“Unutulmuş birer birer, *

         Eski dostlar eski dostlar.

         Ne bir selam ne bir haber

         Eski dostlar, eski dostlar.

 

         Hayal meyal düşer gibi,

         Uçup giden kuşlar gibi,

         Yosun tutan taşlar gibi,

         Eski dostlar, eski dostlar.”

         Başkalarını bilmem ama, bu güzel şarkıyı dinlerken, özellikle sözlerinden etkilenirim. Sol yanımdan bir sızı gelir. Kalbimin acıdığını hissederim. Bazı eski dostlardan kopukluk demeyeyim de ıraklaşmanın sancısı sol cenahımdan gelen duygulanımlar. Bilemiyorum, bazı eski dostlarım uçup gitmişlerdi ama ya da ben onları azat mezat edip uçmalarına sebep olsam da, yürekteki yuvaları hâlâ bozulmamış ki, bu şarkıyı dinlerken onları hatırlar, hatırladıkça da içlenirim.
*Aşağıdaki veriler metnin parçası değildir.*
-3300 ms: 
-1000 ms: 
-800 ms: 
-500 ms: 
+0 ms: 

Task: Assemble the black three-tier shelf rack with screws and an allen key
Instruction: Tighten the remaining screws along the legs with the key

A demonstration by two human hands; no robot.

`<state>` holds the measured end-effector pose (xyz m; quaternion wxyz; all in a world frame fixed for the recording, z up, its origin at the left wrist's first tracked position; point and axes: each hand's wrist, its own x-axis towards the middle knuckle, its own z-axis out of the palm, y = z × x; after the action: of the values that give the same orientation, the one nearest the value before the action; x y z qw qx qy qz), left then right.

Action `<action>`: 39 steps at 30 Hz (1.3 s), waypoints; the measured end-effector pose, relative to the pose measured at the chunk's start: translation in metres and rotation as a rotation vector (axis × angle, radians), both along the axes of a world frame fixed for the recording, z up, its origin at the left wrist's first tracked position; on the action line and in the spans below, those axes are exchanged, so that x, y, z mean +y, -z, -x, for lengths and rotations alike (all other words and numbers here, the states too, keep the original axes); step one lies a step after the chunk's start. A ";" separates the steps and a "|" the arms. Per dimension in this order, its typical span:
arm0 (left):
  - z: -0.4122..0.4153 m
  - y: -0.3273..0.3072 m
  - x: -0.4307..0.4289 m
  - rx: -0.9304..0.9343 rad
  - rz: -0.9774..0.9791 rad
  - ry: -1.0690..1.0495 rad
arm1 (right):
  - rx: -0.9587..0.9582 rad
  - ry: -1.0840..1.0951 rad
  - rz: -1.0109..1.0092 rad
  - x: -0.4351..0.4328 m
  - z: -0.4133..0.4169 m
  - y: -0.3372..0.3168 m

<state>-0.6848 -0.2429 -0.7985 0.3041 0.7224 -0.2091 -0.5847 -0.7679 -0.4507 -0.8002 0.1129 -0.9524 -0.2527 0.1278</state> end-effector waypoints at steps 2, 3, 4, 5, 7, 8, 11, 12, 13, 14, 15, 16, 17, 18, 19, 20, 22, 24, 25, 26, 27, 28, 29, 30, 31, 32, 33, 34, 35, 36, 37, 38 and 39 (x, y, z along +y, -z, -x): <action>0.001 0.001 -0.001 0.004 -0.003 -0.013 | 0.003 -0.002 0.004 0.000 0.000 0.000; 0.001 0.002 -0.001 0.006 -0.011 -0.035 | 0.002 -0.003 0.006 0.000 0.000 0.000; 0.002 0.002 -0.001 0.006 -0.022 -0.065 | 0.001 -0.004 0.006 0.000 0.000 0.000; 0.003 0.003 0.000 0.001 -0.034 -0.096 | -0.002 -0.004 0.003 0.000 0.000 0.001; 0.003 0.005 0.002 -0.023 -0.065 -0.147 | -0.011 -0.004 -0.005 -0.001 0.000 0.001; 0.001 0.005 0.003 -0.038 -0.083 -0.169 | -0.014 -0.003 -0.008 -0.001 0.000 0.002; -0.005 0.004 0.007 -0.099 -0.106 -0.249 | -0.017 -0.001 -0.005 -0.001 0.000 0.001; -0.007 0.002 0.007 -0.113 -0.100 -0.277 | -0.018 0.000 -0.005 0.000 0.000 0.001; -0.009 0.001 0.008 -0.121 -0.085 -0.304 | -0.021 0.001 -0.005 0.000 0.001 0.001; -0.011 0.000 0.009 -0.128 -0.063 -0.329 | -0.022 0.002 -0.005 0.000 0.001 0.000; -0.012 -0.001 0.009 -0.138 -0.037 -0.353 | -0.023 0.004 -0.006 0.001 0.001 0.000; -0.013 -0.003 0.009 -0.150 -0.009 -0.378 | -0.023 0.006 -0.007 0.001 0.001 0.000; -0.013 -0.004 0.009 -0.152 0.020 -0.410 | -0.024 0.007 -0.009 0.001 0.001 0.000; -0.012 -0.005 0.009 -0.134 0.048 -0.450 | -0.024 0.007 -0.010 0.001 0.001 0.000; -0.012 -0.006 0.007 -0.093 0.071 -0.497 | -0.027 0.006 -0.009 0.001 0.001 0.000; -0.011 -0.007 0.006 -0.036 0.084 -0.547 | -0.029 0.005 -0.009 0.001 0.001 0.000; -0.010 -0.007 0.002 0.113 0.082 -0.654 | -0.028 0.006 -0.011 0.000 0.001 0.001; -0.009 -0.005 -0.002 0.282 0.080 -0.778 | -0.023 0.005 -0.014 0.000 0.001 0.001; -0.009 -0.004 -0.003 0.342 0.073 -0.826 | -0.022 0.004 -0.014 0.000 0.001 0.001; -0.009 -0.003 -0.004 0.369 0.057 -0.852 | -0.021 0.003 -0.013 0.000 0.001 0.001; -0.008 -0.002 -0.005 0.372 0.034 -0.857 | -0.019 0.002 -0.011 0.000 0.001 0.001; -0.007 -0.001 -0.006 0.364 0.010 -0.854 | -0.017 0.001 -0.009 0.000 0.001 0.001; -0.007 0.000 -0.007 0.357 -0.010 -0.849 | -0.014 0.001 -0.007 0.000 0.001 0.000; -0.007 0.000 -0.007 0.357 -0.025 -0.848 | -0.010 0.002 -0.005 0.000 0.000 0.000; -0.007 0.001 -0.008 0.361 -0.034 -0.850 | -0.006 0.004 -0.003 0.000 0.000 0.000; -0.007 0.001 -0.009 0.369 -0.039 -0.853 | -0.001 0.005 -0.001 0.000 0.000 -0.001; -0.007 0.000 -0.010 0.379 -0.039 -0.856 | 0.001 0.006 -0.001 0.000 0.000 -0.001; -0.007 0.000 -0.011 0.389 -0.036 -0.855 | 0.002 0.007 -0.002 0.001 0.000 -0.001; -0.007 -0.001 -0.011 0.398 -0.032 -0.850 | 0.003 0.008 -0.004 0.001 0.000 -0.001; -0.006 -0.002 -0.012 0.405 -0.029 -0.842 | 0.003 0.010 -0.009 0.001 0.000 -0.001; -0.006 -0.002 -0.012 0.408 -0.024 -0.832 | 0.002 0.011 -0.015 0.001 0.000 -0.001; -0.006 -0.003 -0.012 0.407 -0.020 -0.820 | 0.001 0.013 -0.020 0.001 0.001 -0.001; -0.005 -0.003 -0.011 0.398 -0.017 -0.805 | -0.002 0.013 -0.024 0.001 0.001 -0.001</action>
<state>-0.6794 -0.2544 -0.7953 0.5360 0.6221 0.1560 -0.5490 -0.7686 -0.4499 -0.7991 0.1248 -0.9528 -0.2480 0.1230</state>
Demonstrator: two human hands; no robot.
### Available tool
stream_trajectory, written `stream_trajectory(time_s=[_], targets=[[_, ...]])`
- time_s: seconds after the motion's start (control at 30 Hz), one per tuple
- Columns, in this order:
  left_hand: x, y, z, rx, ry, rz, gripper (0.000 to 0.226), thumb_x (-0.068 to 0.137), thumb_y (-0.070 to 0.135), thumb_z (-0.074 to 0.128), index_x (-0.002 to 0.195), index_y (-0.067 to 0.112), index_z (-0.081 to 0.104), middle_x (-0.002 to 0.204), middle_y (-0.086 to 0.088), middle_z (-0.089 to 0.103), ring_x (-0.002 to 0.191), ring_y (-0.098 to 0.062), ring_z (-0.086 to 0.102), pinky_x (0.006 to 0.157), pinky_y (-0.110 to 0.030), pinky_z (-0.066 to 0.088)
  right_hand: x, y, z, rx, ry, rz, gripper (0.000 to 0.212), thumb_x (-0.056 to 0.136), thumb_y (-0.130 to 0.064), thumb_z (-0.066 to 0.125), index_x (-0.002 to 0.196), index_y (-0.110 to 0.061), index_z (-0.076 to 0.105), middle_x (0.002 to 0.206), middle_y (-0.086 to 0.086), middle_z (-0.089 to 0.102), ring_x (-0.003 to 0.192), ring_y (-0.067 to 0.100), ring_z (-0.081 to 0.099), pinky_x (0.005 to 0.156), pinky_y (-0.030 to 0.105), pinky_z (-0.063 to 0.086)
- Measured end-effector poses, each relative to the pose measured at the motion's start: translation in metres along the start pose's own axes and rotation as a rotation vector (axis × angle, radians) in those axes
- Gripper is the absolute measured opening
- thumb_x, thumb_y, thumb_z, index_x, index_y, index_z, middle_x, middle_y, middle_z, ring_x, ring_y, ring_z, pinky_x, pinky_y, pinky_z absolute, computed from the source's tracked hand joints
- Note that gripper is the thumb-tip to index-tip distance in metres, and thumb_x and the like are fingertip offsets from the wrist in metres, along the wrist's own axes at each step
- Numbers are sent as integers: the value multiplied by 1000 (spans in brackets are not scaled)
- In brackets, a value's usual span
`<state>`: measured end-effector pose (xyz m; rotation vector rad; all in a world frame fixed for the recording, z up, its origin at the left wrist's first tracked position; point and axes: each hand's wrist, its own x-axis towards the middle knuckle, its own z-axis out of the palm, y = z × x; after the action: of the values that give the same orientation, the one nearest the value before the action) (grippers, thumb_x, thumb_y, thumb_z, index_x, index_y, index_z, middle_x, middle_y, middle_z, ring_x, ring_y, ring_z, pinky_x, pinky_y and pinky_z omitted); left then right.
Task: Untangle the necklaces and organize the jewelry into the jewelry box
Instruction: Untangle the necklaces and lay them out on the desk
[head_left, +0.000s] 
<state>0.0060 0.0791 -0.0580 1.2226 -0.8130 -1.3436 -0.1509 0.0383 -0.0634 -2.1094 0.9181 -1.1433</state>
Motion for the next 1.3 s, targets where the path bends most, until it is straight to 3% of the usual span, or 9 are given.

         Unutulmuş isimlerde,

Bilinmez ki nasıl, nerde,

Şimdi yalnız resimlerde,

Eski dostlar, eski dostlar.

 

Hayal meyal düşler gibi,

Uçup giden kuşlar gibi,

Yosun tutan taşlar gibi,

Eski dostlar, eski dostlar.”

 

Denilenlere göre: “İnsan, dostlarıyla olduğu zaman yalnızlık hissetmezmiş.”

                   “Eski dost düşman olur ama düşman asla dost olmazmış.”

                   “Gerçek dost yıldız gibidir. Karanlık basınca ortaya çıkar.”

 

Neden böyle oldu? Niçin böyle oldu? Şartlar mı sebep oldu? Bunlar gibi daha başka sorular sorulabilir. İğneyi önce kendime batırmak istiyorum. Eski dostluk duygularım yok. Köreldi. Bu durum, sadece bende değilmiş. Görüştüğüm arkadaşlarda da eski dostluk özlemi kalmamış.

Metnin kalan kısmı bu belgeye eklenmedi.